--- START ---
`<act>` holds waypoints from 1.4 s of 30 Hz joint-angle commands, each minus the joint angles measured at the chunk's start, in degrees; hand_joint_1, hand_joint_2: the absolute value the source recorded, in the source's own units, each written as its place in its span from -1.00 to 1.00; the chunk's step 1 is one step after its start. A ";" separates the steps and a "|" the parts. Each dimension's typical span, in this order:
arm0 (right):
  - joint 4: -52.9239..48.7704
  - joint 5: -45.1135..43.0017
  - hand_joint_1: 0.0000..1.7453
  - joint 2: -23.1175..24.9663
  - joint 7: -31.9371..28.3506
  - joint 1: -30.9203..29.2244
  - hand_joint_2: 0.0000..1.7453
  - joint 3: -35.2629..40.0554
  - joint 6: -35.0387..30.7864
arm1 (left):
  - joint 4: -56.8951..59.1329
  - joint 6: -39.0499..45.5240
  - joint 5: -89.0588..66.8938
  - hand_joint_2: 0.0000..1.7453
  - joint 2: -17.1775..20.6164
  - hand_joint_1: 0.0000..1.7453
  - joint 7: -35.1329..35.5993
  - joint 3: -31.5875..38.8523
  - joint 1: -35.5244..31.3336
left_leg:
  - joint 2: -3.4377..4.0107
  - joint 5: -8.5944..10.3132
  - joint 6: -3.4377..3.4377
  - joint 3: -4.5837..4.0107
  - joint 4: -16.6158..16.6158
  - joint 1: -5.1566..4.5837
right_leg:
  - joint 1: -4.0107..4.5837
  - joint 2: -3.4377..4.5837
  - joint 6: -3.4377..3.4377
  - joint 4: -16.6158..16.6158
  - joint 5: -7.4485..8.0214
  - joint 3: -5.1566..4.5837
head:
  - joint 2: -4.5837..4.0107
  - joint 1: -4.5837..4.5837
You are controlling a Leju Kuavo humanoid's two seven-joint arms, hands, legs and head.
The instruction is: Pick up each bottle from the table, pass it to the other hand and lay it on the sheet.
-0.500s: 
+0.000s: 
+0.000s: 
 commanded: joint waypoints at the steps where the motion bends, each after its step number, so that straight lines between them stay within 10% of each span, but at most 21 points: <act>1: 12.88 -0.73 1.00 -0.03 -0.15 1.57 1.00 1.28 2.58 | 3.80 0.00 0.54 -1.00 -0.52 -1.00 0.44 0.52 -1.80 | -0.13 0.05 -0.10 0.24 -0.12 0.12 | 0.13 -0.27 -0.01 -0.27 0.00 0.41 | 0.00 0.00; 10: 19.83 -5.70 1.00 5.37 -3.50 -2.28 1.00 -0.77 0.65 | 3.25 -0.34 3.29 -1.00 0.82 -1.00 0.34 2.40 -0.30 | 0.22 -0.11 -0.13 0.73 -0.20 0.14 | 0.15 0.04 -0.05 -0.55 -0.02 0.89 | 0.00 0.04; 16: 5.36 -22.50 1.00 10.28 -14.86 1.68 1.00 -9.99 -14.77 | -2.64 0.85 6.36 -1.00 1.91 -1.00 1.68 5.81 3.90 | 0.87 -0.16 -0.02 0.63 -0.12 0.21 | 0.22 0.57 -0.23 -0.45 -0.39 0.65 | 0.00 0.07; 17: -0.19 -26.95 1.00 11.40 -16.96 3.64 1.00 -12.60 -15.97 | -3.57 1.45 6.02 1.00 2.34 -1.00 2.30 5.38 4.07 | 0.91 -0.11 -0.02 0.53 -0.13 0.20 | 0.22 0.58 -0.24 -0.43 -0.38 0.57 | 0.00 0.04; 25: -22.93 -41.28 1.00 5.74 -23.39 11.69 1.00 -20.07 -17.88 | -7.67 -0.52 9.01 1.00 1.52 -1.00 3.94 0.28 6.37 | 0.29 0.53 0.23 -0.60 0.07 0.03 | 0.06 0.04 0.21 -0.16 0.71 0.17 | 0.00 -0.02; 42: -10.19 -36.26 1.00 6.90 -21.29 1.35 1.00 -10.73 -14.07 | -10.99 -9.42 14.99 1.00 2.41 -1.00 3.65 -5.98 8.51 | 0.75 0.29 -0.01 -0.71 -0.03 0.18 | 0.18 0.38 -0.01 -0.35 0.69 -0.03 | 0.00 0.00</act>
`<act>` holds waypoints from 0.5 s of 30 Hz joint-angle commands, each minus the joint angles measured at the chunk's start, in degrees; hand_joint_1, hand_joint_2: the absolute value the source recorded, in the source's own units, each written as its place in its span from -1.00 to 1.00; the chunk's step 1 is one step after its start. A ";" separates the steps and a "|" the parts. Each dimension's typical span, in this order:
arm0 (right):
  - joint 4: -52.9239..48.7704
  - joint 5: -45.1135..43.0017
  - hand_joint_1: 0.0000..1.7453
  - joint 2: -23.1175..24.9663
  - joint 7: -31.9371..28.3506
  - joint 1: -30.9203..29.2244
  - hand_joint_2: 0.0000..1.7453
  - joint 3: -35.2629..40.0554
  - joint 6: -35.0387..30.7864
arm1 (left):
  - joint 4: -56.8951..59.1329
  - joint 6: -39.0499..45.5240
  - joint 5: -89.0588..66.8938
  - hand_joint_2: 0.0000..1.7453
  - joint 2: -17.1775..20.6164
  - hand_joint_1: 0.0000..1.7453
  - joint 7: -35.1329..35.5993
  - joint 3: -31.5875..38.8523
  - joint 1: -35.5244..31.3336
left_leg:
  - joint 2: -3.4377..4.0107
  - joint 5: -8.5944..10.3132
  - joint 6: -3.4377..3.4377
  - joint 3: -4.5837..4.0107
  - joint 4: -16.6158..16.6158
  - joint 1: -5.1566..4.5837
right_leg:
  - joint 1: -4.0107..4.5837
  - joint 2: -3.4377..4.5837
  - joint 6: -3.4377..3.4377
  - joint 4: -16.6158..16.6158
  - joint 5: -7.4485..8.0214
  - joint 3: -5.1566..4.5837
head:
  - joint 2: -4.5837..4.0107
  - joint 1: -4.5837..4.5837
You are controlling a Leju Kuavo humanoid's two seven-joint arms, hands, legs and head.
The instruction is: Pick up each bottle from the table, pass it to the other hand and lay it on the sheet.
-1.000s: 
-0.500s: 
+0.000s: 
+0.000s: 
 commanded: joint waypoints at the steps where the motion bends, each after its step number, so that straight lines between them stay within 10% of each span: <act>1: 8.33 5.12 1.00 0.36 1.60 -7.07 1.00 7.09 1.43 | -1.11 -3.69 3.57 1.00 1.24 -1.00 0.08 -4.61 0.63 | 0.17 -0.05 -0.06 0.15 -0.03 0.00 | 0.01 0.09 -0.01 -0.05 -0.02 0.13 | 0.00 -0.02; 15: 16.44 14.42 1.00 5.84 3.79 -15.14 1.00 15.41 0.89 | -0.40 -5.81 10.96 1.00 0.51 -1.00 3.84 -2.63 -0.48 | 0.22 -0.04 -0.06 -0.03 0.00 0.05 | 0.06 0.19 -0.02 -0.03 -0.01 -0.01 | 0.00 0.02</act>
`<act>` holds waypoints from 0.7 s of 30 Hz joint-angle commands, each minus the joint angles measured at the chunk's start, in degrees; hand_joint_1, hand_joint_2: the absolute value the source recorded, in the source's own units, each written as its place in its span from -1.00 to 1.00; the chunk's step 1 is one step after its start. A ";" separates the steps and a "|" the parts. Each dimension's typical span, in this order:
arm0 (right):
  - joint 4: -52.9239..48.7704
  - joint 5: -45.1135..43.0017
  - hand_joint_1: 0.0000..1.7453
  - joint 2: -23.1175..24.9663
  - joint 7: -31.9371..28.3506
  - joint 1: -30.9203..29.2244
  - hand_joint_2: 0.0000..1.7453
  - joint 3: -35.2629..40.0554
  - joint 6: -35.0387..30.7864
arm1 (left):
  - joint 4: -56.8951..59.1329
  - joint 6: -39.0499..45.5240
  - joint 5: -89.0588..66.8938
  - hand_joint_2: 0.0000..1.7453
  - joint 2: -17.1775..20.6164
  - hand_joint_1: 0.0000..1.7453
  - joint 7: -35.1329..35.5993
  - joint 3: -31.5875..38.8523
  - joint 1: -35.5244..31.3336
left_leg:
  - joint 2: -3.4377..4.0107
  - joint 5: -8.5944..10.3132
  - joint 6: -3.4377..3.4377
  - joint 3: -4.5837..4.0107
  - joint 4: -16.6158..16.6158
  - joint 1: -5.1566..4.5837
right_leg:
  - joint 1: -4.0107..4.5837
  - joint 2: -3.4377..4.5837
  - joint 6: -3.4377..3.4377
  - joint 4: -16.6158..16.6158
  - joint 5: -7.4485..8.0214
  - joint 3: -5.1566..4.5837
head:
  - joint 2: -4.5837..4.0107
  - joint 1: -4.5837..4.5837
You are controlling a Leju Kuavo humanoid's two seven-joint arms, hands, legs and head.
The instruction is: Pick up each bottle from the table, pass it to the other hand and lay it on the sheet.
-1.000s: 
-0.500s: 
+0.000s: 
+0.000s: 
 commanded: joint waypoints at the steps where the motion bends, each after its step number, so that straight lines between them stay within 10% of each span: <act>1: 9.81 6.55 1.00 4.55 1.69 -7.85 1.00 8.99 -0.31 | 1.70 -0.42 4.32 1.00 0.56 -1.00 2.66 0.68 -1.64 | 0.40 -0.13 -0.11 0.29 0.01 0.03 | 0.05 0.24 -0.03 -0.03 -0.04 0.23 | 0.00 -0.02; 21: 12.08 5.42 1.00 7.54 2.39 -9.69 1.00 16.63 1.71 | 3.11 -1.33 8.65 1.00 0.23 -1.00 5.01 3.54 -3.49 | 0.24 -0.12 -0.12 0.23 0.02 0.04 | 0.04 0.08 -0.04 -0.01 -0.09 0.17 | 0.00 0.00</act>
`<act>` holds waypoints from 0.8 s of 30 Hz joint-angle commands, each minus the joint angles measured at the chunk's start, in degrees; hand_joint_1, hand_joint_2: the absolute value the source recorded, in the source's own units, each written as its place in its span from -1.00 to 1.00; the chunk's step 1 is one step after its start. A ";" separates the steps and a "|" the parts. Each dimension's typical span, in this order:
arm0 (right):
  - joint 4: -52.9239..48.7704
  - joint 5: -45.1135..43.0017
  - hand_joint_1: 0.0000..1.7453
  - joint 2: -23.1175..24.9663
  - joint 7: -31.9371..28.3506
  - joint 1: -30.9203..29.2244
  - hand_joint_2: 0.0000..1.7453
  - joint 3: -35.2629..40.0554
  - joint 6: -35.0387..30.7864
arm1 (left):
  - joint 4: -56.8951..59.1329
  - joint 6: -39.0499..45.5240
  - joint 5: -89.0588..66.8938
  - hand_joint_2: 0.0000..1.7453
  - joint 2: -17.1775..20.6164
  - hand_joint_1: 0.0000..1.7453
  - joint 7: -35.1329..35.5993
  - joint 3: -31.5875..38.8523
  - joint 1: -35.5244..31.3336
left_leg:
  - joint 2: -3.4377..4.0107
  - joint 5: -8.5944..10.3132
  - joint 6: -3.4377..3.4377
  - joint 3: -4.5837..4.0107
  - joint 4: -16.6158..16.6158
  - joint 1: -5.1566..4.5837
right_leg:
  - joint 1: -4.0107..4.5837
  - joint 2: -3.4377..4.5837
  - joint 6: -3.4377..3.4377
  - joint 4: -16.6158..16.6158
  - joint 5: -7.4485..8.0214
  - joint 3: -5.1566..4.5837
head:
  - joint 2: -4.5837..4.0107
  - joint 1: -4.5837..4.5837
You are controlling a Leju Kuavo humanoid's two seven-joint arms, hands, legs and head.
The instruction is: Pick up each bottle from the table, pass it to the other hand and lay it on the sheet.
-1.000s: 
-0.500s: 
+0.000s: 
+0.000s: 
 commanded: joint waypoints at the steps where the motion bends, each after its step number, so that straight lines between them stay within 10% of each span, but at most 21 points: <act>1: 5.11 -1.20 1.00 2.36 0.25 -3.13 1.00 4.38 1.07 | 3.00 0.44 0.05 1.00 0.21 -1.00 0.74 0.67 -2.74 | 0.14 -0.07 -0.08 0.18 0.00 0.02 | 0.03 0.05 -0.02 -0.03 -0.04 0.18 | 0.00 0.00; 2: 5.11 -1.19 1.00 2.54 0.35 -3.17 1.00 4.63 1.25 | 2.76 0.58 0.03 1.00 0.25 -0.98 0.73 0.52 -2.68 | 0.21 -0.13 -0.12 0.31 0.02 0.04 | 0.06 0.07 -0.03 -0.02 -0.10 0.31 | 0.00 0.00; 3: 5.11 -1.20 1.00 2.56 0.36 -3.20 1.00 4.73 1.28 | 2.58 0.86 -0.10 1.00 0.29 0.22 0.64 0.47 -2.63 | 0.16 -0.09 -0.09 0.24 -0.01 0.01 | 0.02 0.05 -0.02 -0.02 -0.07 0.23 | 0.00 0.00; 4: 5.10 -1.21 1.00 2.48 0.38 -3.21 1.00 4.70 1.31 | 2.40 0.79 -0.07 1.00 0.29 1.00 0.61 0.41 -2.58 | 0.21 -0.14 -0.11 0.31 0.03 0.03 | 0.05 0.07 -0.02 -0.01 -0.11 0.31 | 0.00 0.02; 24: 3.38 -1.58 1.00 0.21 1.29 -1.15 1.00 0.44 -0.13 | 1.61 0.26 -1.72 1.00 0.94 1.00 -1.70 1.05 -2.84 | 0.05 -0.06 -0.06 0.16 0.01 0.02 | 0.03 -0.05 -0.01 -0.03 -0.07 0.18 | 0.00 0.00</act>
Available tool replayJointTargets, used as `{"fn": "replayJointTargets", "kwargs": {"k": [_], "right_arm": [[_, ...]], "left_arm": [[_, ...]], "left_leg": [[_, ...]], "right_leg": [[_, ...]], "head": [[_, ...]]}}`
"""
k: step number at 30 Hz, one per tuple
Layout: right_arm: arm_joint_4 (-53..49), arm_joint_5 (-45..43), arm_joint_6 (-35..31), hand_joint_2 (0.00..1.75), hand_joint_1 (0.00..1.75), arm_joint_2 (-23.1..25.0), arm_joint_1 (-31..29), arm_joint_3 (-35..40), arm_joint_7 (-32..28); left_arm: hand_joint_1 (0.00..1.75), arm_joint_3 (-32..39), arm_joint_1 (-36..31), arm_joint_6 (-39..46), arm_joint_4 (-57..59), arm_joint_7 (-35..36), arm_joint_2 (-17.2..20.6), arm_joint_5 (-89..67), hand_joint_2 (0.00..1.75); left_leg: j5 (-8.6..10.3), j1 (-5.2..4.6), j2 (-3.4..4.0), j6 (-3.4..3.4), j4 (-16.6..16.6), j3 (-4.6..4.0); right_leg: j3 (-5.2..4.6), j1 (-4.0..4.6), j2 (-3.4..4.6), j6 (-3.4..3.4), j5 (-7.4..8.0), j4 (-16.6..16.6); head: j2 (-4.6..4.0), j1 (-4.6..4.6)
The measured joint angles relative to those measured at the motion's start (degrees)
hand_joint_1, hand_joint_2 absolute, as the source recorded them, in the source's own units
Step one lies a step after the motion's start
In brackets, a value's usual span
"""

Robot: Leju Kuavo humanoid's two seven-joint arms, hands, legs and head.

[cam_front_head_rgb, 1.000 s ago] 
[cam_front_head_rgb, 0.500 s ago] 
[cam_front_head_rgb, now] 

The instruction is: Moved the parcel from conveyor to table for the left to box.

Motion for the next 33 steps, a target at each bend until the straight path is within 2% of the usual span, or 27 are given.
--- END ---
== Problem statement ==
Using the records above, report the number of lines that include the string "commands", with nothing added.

== Solution below ==
4